▶ _What to produce_: For each line of the data below that contains "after", return that line.
--- START ---
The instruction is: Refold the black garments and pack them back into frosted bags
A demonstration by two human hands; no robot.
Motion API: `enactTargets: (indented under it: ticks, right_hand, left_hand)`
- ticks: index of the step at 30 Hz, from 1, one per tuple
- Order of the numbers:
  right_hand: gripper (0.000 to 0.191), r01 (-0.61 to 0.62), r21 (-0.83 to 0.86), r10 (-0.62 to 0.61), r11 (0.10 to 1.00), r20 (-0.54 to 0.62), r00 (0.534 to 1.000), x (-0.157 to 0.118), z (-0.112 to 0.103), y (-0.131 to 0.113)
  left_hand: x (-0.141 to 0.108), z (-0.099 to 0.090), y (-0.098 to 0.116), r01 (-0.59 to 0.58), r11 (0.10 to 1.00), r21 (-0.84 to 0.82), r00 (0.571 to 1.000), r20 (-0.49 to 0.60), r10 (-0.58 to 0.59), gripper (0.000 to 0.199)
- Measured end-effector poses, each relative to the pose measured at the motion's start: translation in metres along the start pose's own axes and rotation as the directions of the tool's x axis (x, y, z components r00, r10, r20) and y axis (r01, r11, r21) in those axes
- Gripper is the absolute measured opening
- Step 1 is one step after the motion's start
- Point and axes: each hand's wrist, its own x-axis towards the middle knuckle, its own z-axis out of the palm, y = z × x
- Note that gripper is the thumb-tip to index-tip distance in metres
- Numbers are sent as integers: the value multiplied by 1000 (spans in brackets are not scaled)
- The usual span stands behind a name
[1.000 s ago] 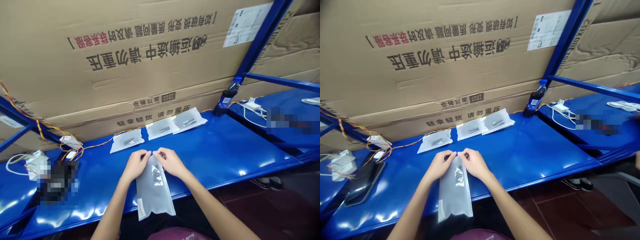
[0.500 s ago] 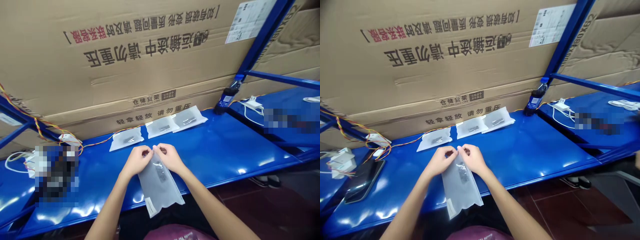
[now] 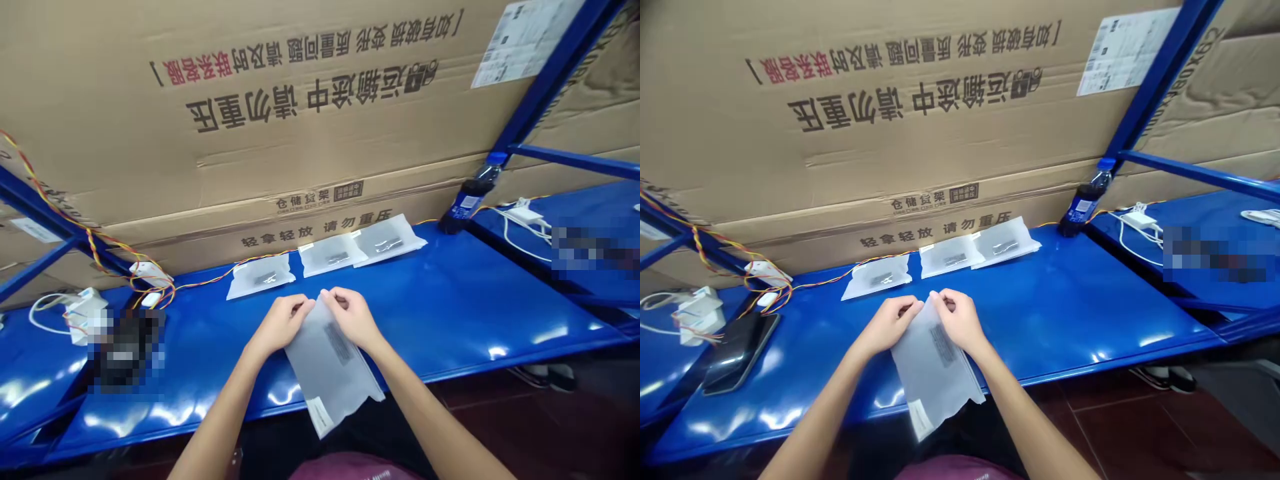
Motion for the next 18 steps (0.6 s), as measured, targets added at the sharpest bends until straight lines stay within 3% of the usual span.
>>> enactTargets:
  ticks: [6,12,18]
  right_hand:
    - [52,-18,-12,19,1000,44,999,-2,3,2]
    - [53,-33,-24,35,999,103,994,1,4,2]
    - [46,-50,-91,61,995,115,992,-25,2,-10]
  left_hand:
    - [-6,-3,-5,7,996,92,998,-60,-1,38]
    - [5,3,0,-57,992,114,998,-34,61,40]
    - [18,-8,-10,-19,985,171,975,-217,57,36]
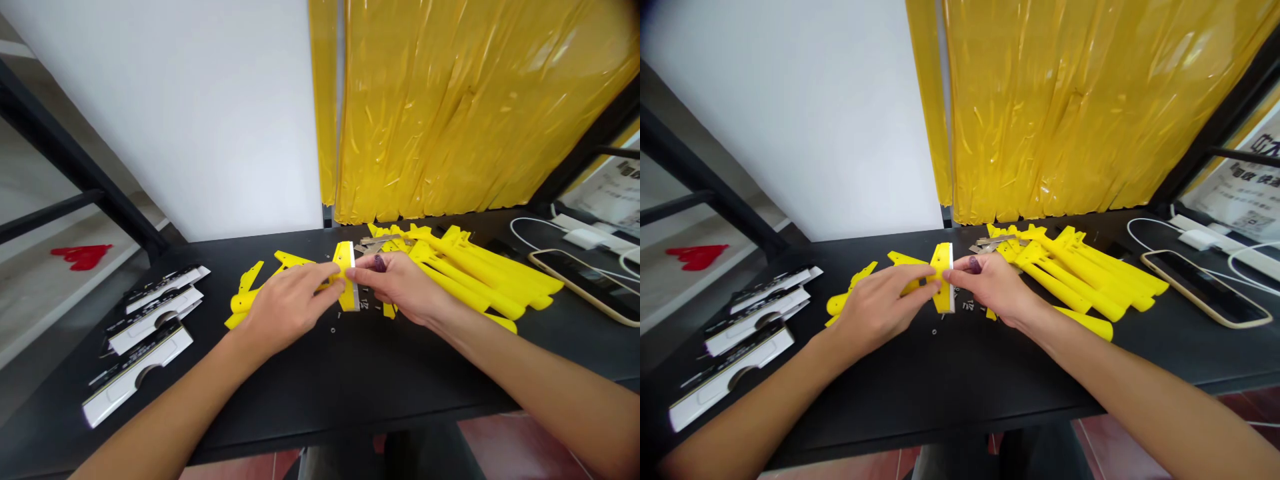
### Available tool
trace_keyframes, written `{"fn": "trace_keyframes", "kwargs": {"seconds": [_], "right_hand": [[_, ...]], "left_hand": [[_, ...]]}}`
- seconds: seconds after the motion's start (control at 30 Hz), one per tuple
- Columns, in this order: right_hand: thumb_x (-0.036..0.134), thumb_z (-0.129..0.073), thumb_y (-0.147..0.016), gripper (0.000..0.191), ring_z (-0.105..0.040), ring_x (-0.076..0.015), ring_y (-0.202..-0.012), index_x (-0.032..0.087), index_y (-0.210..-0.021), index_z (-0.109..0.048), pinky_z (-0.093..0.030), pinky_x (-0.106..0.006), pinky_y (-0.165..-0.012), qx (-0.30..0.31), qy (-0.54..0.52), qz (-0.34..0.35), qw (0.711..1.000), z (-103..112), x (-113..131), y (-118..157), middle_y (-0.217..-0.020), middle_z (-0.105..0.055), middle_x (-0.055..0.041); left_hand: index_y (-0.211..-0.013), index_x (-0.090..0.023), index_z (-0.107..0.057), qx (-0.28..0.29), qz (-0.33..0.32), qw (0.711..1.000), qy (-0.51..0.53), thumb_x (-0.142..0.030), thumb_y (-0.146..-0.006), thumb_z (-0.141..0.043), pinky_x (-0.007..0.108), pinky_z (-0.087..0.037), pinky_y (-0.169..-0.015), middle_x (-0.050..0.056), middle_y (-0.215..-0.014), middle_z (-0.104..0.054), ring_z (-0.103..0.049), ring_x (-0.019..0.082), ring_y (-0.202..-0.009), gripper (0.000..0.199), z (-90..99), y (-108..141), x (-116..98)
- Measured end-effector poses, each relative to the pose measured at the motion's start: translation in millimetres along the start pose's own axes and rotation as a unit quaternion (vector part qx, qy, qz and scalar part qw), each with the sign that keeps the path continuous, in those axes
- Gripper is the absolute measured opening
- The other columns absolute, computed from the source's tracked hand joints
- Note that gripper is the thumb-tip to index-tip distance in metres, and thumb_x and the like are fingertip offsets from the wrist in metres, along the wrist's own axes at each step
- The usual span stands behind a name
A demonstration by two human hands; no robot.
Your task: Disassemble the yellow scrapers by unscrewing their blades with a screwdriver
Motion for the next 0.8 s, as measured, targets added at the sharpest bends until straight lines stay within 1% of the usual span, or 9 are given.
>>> {"fn": "trace_keyframes", "kwargs": {"seconds": [0.1,0.13,0.2,0.3,0.37,0.4,0.47,0.67,0.8], "right_hand": [[0.043,-0.082,-0.072,0.029,-0.026,-0.0051,-0.049,0.017,-0.081,-0.072,-0.019,-0.025,-0.046,-0.015,0.039,0.018,0.999,2,-1,-3,-0.065,-0.052,0.005],[0.043,-0.081,-0.073,0.029,-0.028,-0.0057,-0.05,0.017,-0.08,-0.072,-0.021,-0.025,-0.047,-0.017,0.053,0.022,0.998,2,-2,-3,-0.065,-0.053,0.0046],[0.042,-0.08,-0.074,0.027,-0.036,-0.0074,-0.054,0.017,-0.079,-0.072,-0.027,-0.026,-0.051,-0.014,0.078,0.034,0.996,2,-1,-2,-0.068,-0.057,0.0033],[0.04,-0.078,-0.077,0.024,-0.048,-0.0106,-0.065,0.017,-0.08,-0.073,-0.036,-0.026,-0.06,0.011,0.099,0.064,0.993,-2,3,0,-0.075,-0.063,0.001],[0.039,-0.077,-0.077,0.022,-0.051,-0.0117,-0.068,0.018,-0.081,-0.074,-0.039,-0.026,-0.063,0.023,0.106,0.077,0.991,-5,4,2,-0.077,-0.065,0.0006],[0.039,-0.077,-0.077,0.022,-0.052,-0.0119,-0.069,0.018,-0.081,-0.074,-0.04,-0.026,-0.064,0.025,0.109,0.078,0.991,-6,5,3,-0.077,-0.066,0.0006],[0.04,-0.077,-0.078,0.023,-0.052,-0.0121,-0.068,0.018,-0.082,-0.075,-0.04,-0.026,-0.063,0.025,0.117,0.077,0.99,-7,6,4,-0.076,-0.066,0.0006],[0.043,-0.075,-0.079,0.026,-0.049,-0.0121,-0.067,0.017,-0.084,-0.075,-0.038,-0.027,-0.061,0.039,0.131,0.073,0.988,-7,4,3,-0.076,-0.065,0.0002],[0.043,-0.078,-0.077,0.027,-0.051,-0.012,-0.068,0.017,-0.085,-0.074,-0.038,-0.026,-0.062,0.051,0.12,0.065,0.989,-5,3,3,-0.077,-0.065,0.0005]], "left_hand": [[-0.141,-0.028,-0.049,0.042,0.112,0.985,0.123,-0.016,-0.09,-0.06,0.038,-0.056,-0.088,0.01,-0.136,-0.061,-0.066,0.025,-0.111,0.054,-1.9,-1,6],[-0.146,-0.028,-0.042,0.04,0.159,0.971,0.173,-0.018,-0.089,-0.062,0.037,-0.056,-0.085,0.011,-0.137,-0.06,-0.067,0.024,-0.106,0.062,-2.7,-1,8],[-0.149,-0.027,-0.035,0.037,0.261,0.921,0.286,-0.025,-0.089,-0.065,0.032,-0.057,-0.074,0.011,-0.133,-0.061,-0.069,0.019,-0.09,0.067,-6.1,0,13],[-0.13,-0.023,-0.054,0.103,0.353,0.821,0.436,-0.042,-0.093,-0.062,0.025,-0.053,-0.054,0.007,-0.107,-0.071,-0.068,0.015,-0.068,0.042,-14.2,1,16],[-0.102,-0.019,-0.065,0.157,0.371,0.78,0.479,-0.048,-0.094,-0.061,0.023,-0.048,-0.047,0.003,-0.084,-0.071,-0.065,0.013,-0.058,0.03,-16.9,0,14],[-0.09,-0.018,-0.065,0.171,0.375,0.771,0.486,-0.048,-0.093,-0.061,0.022,-0.047,-0.046,0.002,-0.075,-0.069,-0.063,0.013,-0.055,0.03,-17.0,0,14],[-0.081,-0.018,-0.062,0.172,0.386,0.763,0.49,-0.047,-0.092,-0.063,0.022,-0.046,-0.046,0.0,-0.066,-0.065,-0.059,0.011,-0.051,0.031,-16.1,-1,13],[-0.084,-0.018,-0.062,0.168,0.372,0.762,0.503,-0.042,-0.092,-0.064,0.02,-0.042,-0.044,-0.001,-0.064,-0.064,-0.057,0.011,-0.051,0.025,-15.5,0,12],[-0.084,-0.018,-0.063,0.17,0.368,0.764,0.502,-0.042,-0.091,-0.065,0.02,-0.041,-0.044,0.001,-0.071,-0.068,-0.056,0.01,-0.051,0.025,-15.7,0,13]]}}
Point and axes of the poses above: each hand's wrist, its own y-axis away from the middle knuckle, its own z-axis out of the back of the hand, x = y × z, the point moved 3 cm from there along -y, towards the middle knuckle
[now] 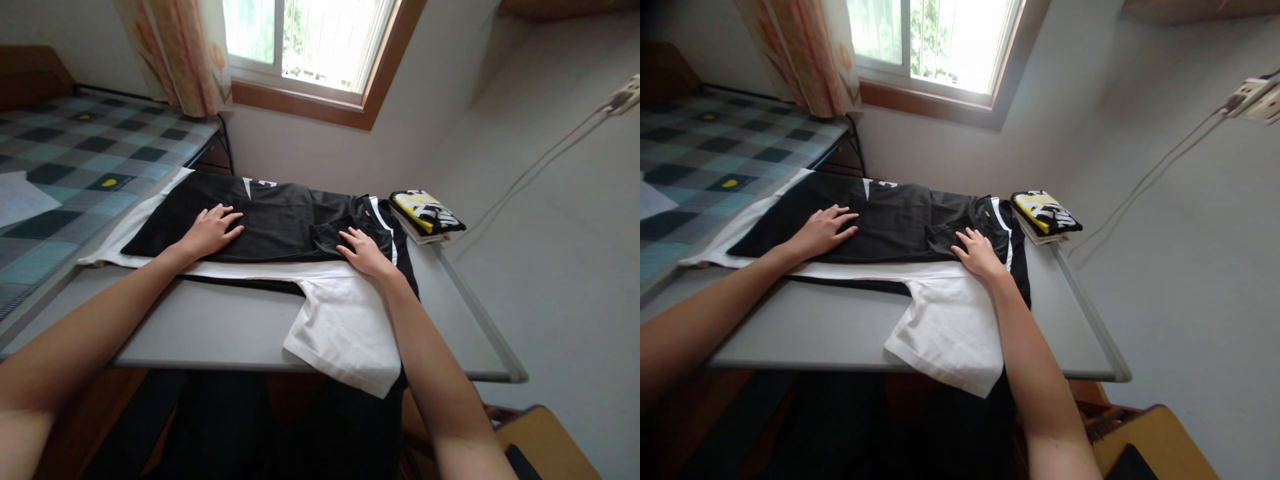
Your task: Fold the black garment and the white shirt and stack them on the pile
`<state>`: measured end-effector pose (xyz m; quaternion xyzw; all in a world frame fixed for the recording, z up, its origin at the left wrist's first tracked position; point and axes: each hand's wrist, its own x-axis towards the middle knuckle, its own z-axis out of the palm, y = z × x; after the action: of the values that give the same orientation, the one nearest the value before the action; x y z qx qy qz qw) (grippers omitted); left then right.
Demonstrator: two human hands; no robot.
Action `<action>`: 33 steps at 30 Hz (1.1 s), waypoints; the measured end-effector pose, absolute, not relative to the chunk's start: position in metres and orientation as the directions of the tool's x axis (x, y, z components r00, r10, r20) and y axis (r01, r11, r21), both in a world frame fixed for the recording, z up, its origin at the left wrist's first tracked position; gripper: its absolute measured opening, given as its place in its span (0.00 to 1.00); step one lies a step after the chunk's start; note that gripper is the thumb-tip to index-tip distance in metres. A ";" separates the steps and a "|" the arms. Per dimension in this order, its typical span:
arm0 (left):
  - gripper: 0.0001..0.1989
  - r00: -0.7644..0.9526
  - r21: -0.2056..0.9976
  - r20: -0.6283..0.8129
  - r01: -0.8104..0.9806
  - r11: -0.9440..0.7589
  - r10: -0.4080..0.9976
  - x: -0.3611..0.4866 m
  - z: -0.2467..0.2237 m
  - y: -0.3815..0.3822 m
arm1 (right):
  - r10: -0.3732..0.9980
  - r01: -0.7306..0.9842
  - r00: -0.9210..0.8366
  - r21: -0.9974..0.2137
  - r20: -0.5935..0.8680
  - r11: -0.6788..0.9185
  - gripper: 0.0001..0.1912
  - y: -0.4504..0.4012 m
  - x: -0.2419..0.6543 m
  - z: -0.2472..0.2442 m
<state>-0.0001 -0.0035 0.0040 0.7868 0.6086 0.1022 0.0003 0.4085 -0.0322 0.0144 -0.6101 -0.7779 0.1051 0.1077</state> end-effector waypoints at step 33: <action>0.28 0.236 0.103 0.166 0.962 -0.255 0.957 0.000 0.003 -0.002 | 0.970 0.932 -0.241 -0.271 0.041 0.243 0.30 -0.033 0.408 0.014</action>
<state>0.0003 -0.0023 0.0026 0.7860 0.6103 0.0976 -0.0104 0.4075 -0.0326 0.0145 -0.6079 -0.7819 0.0951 0.1004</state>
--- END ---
▶ _Result of the task_:
- Step 1 is one step after the motion's start
- seconds: seconds after the motion's start (control at 30 Hz), one per tuple
`<state>`: measured end-effector pose (xyz m; quaternion xyzw; all in a world frame fixed for the recording, z up, its origin at the left wrist's first tracked position; point and axes: each hand's wrist, its own x-axis towards the middle knuckle, its own z-axis out of the palm, y = z × x; after the action: of the values that give the same orientation, the one nearest the value before the action; x y z qx qy qz qw) (grippers omitted); left then right.
Action `<action>`: 33 steps at 30 Hz (1.1 s), waypoints; the measured end-effector pose, absolute, not relative to the chunk's start: position in metres and orientation as the directions of the tool's x axis (x, y, z components r00, r10, r20) and y axis (r01, r11, r21), both in a world frame fixed for the recording, z up, its origin at the left wrist's first tracked position; gripper: its absolute measured opening, given as its place in its span (0.00 to 1.00); step one lies a step after the chunk's start; note that gripper is the thumb-tip to index-tip distance in metres. A ";" separates the steps and a "|" the arms. Per dimension in this order, its typical span:

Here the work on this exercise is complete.